▶ [Exercise]: Copy each line below that includes "object".

▶ [Records for the exercise]:
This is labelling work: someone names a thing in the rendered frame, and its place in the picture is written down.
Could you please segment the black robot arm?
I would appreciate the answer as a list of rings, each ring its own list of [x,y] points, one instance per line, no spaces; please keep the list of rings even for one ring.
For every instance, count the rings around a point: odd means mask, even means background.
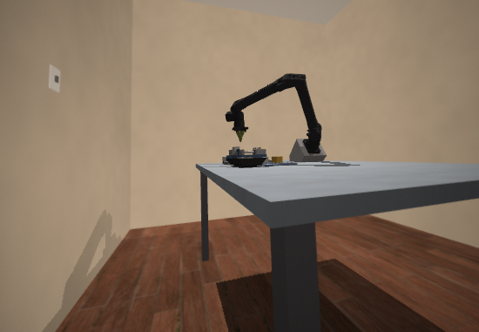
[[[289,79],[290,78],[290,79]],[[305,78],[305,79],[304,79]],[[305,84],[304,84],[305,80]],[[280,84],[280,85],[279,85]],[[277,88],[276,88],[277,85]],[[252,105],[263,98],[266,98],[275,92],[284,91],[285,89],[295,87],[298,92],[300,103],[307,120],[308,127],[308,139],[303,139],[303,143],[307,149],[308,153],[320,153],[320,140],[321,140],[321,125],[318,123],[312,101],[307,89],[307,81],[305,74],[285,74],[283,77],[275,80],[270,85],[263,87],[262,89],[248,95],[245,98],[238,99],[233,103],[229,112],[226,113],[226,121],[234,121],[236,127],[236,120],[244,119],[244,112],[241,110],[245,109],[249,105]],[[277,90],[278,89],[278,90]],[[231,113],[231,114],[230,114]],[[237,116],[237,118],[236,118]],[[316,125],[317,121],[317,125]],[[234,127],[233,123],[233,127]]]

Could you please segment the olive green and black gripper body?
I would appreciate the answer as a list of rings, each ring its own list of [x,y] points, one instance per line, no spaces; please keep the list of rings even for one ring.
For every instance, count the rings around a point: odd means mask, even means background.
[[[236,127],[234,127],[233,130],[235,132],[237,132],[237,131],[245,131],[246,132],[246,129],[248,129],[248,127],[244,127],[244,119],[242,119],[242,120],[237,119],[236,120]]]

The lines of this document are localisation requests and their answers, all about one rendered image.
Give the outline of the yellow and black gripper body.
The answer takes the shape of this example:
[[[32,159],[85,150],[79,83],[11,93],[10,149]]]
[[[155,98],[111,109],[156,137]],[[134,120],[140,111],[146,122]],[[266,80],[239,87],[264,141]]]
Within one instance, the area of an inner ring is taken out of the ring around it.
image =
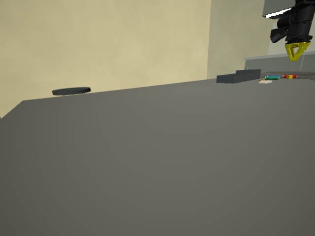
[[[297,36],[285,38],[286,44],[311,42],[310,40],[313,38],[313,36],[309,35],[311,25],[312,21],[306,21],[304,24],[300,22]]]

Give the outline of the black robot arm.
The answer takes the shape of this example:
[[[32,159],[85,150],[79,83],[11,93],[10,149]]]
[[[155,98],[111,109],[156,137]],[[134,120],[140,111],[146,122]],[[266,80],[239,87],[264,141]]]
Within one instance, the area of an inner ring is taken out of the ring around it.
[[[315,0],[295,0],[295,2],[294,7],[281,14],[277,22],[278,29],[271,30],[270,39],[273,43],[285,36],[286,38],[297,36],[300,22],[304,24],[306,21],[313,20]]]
---
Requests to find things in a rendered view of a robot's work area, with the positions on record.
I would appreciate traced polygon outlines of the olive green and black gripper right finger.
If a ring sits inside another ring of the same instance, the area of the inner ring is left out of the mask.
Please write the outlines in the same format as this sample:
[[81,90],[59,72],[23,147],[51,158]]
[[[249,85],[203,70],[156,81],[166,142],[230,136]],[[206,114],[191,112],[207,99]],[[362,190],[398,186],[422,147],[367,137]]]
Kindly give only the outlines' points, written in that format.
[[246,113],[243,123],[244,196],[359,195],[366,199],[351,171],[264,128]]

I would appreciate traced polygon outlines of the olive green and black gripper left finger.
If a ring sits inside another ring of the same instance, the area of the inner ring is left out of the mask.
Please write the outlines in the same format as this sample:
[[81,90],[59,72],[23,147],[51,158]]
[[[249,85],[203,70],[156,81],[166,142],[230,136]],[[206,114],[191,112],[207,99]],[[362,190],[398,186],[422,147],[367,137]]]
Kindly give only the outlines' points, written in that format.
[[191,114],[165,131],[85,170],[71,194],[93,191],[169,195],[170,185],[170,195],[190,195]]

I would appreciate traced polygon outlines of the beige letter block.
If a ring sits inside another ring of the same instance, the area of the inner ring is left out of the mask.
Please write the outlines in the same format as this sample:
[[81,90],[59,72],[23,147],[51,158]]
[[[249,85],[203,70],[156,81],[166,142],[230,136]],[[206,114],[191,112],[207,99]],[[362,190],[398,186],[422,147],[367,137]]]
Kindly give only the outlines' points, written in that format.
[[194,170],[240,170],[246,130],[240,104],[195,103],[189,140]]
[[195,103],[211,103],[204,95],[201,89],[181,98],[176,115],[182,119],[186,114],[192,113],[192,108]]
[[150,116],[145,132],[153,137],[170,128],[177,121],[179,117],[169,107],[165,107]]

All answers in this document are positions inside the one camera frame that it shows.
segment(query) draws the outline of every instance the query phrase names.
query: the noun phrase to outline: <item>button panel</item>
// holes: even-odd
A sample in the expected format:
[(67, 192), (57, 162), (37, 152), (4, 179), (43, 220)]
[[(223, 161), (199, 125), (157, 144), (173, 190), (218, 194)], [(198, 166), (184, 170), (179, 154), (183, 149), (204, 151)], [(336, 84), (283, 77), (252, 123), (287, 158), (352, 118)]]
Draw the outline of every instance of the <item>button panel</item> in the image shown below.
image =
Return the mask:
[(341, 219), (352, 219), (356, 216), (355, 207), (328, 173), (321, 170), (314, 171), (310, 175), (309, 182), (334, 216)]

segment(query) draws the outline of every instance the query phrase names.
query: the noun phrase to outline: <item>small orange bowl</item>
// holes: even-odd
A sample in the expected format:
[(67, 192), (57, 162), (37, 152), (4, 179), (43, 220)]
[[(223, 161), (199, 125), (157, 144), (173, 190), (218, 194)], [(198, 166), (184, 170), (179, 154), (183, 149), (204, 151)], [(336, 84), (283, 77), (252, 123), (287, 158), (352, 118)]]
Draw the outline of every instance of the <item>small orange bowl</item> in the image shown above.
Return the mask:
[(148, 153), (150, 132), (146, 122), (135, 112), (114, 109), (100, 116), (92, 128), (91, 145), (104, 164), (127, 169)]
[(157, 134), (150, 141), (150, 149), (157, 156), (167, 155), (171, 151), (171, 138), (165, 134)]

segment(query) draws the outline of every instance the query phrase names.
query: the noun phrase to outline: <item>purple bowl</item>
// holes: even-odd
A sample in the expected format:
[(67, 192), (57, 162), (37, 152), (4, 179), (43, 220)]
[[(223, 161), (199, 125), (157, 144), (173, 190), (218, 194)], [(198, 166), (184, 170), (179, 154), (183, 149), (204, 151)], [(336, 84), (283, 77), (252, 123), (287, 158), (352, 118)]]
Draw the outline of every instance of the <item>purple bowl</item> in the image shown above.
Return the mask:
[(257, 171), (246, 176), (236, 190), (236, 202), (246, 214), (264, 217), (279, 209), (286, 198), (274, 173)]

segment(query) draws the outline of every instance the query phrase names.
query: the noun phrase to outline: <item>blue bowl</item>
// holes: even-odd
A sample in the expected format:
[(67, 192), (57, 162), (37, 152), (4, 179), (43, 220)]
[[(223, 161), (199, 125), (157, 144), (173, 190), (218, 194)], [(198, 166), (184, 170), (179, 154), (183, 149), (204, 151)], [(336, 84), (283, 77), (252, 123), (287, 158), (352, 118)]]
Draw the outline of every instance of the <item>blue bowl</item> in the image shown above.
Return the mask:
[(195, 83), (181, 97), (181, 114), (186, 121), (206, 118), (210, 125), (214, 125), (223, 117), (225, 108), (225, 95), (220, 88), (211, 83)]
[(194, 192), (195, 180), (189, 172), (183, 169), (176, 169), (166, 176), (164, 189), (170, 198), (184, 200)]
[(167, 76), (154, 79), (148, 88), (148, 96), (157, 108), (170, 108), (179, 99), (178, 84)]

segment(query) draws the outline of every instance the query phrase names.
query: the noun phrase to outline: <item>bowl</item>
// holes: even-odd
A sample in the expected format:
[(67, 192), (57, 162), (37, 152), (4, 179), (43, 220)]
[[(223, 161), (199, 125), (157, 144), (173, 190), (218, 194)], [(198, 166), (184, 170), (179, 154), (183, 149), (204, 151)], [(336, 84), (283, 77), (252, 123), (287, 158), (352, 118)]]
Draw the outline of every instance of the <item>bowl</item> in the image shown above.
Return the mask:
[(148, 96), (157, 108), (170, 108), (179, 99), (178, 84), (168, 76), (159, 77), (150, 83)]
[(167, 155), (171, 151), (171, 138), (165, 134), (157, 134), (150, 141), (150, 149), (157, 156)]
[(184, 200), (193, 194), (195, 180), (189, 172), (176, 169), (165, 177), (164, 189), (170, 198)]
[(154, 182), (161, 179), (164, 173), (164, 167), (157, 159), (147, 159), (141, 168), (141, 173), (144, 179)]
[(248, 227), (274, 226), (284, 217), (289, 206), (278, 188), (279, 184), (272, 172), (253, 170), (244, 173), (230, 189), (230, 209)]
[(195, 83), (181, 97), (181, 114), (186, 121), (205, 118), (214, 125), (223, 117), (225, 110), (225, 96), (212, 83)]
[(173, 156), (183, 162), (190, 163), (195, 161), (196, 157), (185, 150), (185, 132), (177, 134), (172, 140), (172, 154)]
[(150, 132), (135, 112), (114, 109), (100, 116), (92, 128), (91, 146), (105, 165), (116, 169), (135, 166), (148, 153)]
---
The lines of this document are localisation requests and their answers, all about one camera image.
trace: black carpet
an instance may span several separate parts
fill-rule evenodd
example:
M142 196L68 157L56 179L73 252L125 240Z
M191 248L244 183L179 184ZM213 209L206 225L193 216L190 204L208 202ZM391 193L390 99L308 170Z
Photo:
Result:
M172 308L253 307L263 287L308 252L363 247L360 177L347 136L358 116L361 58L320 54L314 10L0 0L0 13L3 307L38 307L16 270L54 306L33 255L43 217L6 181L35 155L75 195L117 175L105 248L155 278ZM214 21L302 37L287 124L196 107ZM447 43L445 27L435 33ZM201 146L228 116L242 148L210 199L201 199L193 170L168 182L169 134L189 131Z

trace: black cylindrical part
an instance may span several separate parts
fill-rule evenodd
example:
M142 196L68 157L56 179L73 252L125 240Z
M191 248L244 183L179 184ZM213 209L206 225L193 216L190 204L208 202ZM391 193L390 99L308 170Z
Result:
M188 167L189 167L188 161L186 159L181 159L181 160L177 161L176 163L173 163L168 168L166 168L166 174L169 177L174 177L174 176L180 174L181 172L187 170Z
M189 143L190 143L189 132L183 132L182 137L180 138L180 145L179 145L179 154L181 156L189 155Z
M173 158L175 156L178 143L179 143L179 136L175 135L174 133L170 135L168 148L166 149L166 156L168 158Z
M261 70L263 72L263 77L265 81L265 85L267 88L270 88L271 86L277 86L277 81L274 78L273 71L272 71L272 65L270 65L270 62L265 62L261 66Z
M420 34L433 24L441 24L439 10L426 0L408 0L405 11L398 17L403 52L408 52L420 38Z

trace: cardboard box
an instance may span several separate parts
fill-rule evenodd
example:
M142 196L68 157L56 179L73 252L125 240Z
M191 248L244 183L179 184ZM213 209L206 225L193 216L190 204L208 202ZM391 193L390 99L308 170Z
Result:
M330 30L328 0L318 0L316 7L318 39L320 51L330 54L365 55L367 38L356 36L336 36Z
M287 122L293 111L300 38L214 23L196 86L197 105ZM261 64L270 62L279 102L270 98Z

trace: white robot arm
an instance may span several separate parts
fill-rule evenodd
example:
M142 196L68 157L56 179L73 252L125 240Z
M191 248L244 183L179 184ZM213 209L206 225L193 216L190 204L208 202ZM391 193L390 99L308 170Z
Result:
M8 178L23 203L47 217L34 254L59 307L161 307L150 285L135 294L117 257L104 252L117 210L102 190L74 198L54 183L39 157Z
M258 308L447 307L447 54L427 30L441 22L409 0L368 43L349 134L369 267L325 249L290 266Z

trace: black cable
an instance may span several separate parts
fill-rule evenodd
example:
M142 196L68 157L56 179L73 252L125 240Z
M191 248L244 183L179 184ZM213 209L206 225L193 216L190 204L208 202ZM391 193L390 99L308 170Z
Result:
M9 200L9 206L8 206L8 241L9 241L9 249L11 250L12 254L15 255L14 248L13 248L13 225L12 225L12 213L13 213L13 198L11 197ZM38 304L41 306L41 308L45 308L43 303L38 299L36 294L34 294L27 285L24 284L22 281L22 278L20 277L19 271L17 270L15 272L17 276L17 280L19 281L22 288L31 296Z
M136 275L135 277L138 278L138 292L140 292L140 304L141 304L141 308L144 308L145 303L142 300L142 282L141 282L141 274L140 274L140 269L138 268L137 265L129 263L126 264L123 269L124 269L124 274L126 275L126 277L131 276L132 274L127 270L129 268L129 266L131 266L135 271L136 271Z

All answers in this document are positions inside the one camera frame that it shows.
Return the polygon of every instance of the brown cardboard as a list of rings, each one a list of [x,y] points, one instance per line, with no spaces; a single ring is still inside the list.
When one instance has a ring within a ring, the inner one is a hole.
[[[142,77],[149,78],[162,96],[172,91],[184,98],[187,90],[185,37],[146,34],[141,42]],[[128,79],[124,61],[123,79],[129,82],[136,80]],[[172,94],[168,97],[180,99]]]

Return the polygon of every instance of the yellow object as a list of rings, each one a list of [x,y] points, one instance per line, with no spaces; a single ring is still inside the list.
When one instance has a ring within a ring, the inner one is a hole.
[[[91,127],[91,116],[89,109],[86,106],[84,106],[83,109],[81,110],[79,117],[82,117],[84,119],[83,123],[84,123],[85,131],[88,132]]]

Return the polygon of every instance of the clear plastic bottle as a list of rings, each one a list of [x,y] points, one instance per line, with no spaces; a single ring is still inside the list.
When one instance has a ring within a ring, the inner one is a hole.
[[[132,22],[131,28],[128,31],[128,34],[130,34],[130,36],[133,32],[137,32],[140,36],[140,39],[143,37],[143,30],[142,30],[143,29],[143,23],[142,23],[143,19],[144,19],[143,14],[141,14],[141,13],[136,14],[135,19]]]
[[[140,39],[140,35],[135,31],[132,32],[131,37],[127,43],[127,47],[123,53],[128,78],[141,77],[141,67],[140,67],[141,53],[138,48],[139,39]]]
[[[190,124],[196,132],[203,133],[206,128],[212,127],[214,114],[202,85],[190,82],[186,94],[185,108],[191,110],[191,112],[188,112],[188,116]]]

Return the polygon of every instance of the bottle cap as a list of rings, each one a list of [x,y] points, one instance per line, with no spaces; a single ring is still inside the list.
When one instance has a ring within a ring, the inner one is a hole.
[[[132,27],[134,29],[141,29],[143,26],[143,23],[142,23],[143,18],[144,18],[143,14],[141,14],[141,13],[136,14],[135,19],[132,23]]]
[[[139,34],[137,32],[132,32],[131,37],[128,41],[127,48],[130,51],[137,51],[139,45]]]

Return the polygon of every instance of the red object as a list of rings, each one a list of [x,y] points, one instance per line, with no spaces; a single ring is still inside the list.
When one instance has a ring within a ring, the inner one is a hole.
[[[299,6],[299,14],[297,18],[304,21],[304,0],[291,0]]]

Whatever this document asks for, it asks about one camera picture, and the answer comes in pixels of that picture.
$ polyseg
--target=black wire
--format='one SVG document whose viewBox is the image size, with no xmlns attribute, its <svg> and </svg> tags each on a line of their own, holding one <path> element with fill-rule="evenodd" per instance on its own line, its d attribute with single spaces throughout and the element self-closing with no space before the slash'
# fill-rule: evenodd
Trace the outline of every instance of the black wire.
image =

▶ [Solution for this task]:
Return the polygon of every instance of the yellow object as a list of rings, each one a list of [x,y] points, one instance per line, with no spaces; a single ring is still inside the list.
Return the polygon of every instance of the red object as a list of rings, each one a list of [x,y] points, one instance per line, with no spaces; a single ring is still inside the list.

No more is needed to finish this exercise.